The major concerns in preservation of leptospires should be to develop affordable and less labor-intensive protocols, optimize the EMJH media for longer storage of leptospires, develop suitable cryoprotectants and unraveling the ambiguous molecular mechanisms responsible for the induction of morphological, physiological, and genetic alterations that occur during preservation (Prakash et al. 2013; Trivedi et al. 2012). Moreover, research on the effect of different preservation techniques to different phases of the cultures as well as the optimization of leptospiral densities for preservation is necessary in order to provide and achieve more viability. In this regard, development of alternative strategies rather than the established conventional methods is essential so as to reduce the cost of preservation, extend the shelf-life of the bacteria, and provide less expensive storage especially in resource-poor settings (Trivedi et al. 2012).

Conclusion

The need to sustain and preserve microbes while retaining their cellular viability still remains an elution. The preservation of leptospires is critical for ensuring the existence of the important strains and for future research.

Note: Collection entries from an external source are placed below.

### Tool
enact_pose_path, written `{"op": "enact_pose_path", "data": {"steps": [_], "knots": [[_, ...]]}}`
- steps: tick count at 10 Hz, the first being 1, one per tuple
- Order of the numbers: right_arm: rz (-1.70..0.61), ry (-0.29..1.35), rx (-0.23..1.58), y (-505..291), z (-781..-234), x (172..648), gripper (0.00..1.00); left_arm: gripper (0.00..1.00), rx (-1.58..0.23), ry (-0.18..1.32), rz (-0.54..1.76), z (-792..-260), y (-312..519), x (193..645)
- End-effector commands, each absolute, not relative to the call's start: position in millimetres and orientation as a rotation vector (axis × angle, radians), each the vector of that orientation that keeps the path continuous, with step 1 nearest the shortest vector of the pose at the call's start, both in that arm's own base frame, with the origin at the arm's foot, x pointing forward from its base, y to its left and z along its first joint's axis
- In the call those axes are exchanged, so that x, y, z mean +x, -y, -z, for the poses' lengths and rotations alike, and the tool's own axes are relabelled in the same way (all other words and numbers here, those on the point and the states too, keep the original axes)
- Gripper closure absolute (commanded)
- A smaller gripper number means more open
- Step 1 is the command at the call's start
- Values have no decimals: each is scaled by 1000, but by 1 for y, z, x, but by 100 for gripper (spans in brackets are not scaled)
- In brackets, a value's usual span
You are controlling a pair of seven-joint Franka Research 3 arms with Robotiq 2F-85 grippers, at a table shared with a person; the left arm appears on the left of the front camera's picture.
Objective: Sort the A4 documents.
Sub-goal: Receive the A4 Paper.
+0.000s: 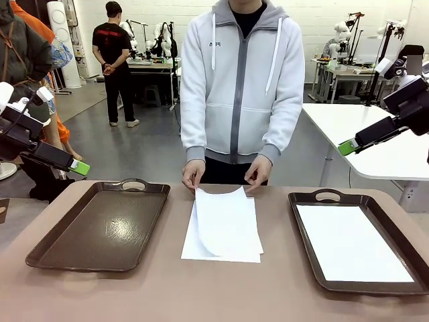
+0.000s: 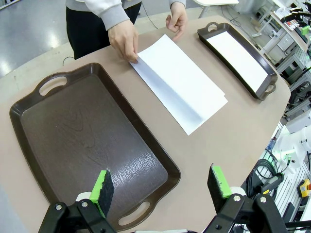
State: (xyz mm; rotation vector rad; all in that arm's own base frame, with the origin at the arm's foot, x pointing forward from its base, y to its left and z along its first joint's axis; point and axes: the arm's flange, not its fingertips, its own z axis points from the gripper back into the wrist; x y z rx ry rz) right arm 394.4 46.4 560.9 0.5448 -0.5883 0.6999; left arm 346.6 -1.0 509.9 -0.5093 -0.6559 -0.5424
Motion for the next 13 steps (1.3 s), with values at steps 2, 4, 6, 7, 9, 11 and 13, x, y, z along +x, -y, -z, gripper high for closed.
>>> {"op": "enact_pose_path", "data": {"steps": [2, 4, 6, 7, 9, 11, 13], "knots": [[-700, 588, 545, -47, -561, 394, 0, 0, -525, 669, 559, -508, 0, 349], [-700, 588, 545, -47, -561, 394, 0, 0, -525, 669, 559, -508, 0, 349], [-700, 588, 545, -47, -561, 394, 0, 0, -525, 669, 559, -508, 0, 349], [-700, 588, 545, -47, -561, 394, 0, 0, -525, 669, 559, -508, 0, 349], [-700, 588, 545, -47, -561, 394, 0, 0, -525, 669, 559, -508, 0, 349], [-700, 588, 545, -47, -561, 394, 0, 0, -525, 669, 559, -508, 0, 349], [-700, 588, 545, -47, -561, 394, 0, 0, -525, 669, 559, -508, 0, 349]]}}
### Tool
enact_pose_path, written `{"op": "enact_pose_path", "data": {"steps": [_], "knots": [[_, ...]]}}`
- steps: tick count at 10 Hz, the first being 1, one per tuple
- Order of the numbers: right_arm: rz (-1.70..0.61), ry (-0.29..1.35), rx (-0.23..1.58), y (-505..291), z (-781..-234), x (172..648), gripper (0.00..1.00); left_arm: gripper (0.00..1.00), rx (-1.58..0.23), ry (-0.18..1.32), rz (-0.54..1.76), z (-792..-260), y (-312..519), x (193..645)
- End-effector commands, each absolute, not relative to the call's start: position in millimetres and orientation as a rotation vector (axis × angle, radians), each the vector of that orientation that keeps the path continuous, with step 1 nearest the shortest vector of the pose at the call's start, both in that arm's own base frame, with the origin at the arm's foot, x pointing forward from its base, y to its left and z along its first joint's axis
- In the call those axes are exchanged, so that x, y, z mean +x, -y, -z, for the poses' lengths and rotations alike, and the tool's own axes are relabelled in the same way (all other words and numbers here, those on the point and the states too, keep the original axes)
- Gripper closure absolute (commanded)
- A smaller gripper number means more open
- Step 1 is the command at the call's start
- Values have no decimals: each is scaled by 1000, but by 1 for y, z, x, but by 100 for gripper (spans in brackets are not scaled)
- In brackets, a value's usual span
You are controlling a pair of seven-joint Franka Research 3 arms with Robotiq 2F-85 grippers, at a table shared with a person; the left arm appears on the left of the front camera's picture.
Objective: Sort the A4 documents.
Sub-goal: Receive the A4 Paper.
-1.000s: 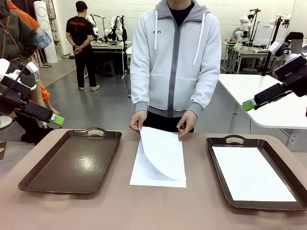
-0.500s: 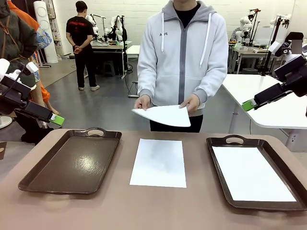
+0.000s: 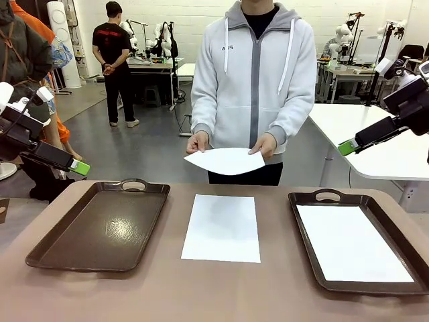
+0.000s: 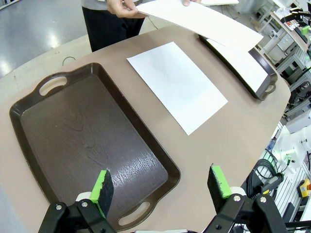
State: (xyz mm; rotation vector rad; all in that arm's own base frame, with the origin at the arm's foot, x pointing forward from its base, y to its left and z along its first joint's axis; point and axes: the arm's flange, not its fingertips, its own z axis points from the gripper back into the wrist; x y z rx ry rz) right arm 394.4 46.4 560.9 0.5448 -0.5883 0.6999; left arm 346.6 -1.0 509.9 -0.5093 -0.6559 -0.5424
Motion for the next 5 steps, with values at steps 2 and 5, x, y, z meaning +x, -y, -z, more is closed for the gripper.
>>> {"op": "enact_pose_path", "data": {"steps": [2, 5], "knots": [[-700, 588, 545, -47, -561, 394, 0, 0, -525, 669, 559, -508, 0, 349], [-700, 588, 545, -47, -561, 394, 0, 0, -525, 669, 559, -508, 0, 349]]}}
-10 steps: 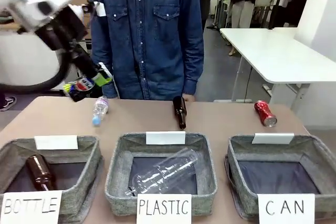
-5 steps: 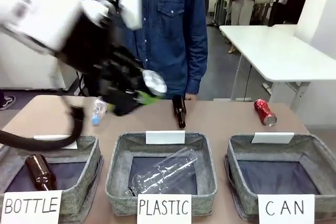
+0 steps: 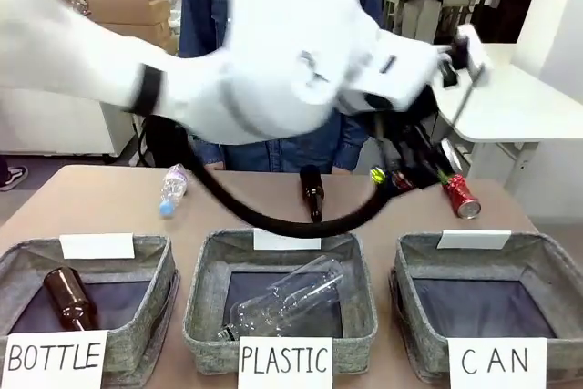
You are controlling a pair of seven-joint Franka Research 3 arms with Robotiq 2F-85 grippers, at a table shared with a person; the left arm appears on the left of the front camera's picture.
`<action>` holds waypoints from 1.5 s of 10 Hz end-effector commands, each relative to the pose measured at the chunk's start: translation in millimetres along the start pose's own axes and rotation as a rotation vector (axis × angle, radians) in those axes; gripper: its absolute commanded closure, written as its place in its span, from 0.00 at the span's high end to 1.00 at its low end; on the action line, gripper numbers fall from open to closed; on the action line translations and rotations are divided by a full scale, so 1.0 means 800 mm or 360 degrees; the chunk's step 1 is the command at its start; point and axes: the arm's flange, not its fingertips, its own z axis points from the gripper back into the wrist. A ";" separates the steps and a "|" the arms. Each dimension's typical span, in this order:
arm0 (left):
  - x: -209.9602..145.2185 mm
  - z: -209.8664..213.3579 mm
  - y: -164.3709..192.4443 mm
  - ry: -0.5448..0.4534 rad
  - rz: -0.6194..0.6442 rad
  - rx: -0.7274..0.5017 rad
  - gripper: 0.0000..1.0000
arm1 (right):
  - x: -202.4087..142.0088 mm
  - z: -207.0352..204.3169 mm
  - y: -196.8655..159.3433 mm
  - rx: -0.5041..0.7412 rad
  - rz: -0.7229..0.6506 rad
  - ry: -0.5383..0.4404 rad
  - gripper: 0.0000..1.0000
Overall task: Sort the can waste into the basket.
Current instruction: Pick up the can waste from the table and place it in the right Fabric basket.
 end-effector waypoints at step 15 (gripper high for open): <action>0.028 -0.116 -0.019 0.0178 0.0047 -0.0340 1.00 | -0.003 -0.001 0.000 0.0036 0.0015 -0.0012 1.00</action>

Novel methods, with the ability to retain leptospiral viability as well as the stability of the genetic material after long-term storage, will immensely benefit the scientific community. Development of easy, convenient, and yet still conserving the viability, physiology, morphology, and genetics of pure strains as well as the ability to allow the maximum recovery after storage is paramount. However, it is also important to preserve the leptospires in as many as different forms possible to save these delicate organisms.